Les malfaiteurs auraient détourné 800 000 euros grâce à une faille de sécurité, selon RTL. Un autre suspect pourrait se trouver actuellement en Syrie.

Une agence de la Banque postale à Carquefou (Loire-Atlantique), le 10 septembre 2014.
Une agence de la Banque postale à Carquefou (Loire-Atlantique), le 10 septembre 2014. (JEAN-SEBASTIEN EVRARD / AFP)

Elles auraient profité d'une faille de sécurité pour dérober 800 000 euros à la Banque postale. Huit personnes sont en garde à vue, depuis mercredi 5 novembre, à Toulouse (Haute-Garonne) et Angers (Maine-et-Loire), pour "escroquerie en bande organisée". Selon les informations de RTL, certains des suspects seraient liés à l'islamisme radical.

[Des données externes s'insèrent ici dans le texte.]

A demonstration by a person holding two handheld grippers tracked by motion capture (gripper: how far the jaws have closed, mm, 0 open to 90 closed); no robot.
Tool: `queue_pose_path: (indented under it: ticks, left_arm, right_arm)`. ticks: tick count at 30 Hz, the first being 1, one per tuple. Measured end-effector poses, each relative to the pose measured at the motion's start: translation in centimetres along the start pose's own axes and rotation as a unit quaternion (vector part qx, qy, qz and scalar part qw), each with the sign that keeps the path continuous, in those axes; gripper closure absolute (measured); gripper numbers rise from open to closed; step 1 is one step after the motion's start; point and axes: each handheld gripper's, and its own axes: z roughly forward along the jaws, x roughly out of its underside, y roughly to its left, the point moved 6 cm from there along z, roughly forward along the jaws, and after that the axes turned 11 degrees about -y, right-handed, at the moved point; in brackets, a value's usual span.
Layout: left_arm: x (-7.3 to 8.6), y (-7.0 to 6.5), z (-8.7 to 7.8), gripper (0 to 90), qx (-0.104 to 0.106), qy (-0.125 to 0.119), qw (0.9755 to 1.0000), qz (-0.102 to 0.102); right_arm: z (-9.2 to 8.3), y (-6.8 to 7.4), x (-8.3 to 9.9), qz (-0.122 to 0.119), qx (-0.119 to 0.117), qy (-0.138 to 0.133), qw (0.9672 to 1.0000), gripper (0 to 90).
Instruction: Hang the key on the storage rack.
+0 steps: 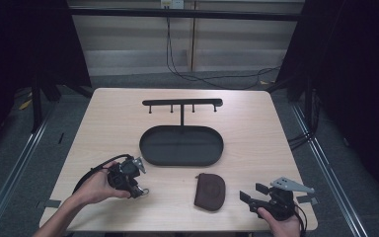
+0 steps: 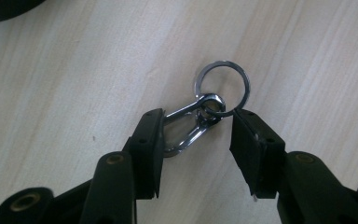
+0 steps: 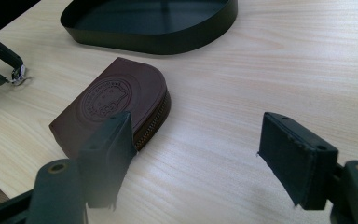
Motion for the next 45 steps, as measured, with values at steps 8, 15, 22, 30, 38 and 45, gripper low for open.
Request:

Les arrestations de ces six hommes et deux femmes ont notamment été menées ont eu lieu dans l'agglomération Toulousaine, à Angers, mais aussi à Castres (Tarn). Selon la RTL, la plupart des personnes interpellées font l'objet d'une fiche "sûreté de l'Etat" établie par la Direction générale de la sécurité intérieure (DGSI), en raison de leurs liens avec l'islamisme radical. Certains habitent les Izards, à Toulouse, le quartier dont est originaire la famille de Mohammed Merah. RTL assure qu'un autre suspect pourrait même se trouver actuellement en Syrie. Le pôle anti-terroriste de Paris n'est cependant pas saisi de cette affaire, qui reste de droit commun.

Une perte totale de 25 millions d'euros pour la banque

Les malfaiteurs auraient profité d'une faille dans le système Certicode, "mis en place par la Banque postale pour sécuriser des virements intercomptes entre clients" de l'établissement explique une source policière à l'AFP. Ils seraient parvenus à "mettre en place des virements frauduleux et ponctionner des comptes à l'insu de leurs titulaires". Cette escroquerie, qui aurait permis aux suspects de détourner 800 000 euros, a profité à d'autres arnaqueurs dans toute la France : au total, selon RTL, la Banque postale aurait perdu jusqu'à 25 millions d'euros avant de sécuriser son système.